This function processes the abundance data based on user options, including removing features with missing values, imputing missing values, and normalization.
Usage
data_process(
se,
exclude_missing = TRUE,
exclude_missing_pct = 70,
replace_na_method = c("none", "QRILC", "SVD", "KNN", "IRMI", "min", "mean", "median",
"PPCA", "BPCA", "RandomForest"),
replace_na_method_ref = 0.5,
normalization = c("none", "Percentage", "PQN", "Quantile", "Sum", "Median"),
transform = c("none", "log10", "cube", "square")
)
Arguments
- se
A SummarizedExperiment object construct by
as_summarized_experiment
.- exclude_missing
Logical. If exclude_missing=TURE, lipids with missing values will be removed. Default is
TRUE
.- exclude_missing_pct
Numeric. Lipids with missing values over a certain percentage (5-100) should be removed.
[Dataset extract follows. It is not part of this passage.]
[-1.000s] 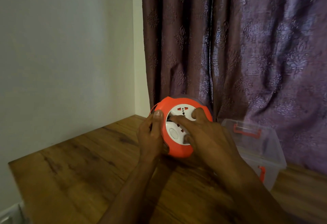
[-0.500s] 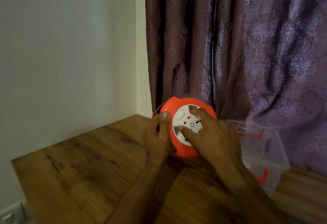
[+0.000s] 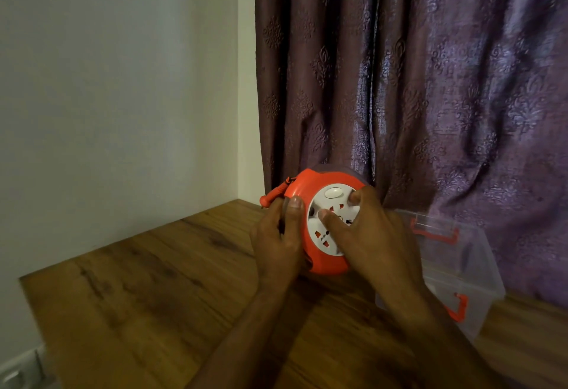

Default is
70
.- replace_na_method
Character. The method for NA values replacing. Allowed methods include "QRILC", "SVD", "KNN", "IRMI", "min", "mean", "median", "PPCA", "BPCA", "RandomForest", and "none". If you have already replaced NAs, select 'none'. Default is
'min'
.- replace_na_method_ref
Numeric. The value for replacing NA values varies depending on the selected method, and each method applies different number ranges.
QRILC: 0.1-1
SVD: 1-10
KNN: 1-10
min: 0.1-0.5
PPCA: 1-10
BPCA: 1-10
Default is
0.5
for replace_na_method='min'.- normalization
Character. Normalization function. Allowed methods include "Percentage", "PQN", "Quantile", "Sum", "Median", and "none". If you have already normalized the abundance values, select 'none'. Default is
'Percentage'
.- transform
Character. Normalization function. Allowed methods include "log10", "cube", "square", and "none". If you have already transformed the abundance values, select 'none'. Default is
'log10'
.
Examples
data("de_data_twoGroup")
processed_data <- data_process(de_data_twoGroup, exclude_missing=TRUE,
exclude_missing_pct=70, replace_na_method='min', replace_na_method_ref=0.5,
normalization='Percentage', transform='log10')